[WORK ORDER]:
Report how many lines below include the string "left". Please keep the reply to that number.

[PROVIDED DATA]:
────

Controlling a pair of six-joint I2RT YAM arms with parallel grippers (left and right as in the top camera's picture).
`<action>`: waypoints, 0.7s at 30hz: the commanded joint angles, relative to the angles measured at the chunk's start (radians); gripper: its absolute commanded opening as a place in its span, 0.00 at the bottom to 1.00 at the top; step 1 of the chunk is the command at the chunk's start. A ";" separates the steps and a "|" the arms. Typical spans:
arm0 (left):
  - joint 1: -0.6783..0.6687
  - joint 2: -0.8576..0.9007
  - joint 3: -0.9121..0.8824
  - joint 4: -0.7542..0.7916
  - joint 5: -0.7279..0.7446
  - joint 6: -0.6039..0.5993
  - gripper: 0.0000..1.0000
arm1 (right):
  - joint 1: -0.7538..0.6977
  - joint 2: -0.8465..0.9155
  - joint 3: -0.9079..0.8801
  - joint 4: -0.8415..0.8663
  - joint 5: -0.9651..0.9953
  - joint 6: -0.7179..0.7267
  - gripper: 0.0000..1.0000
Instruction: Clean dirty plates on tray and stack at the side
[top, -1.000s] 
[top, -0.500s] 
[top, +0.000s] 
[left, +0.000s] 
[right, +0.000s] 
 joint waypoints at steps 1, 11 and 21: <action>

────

[SOLUTION FOR THIS TASK]:
3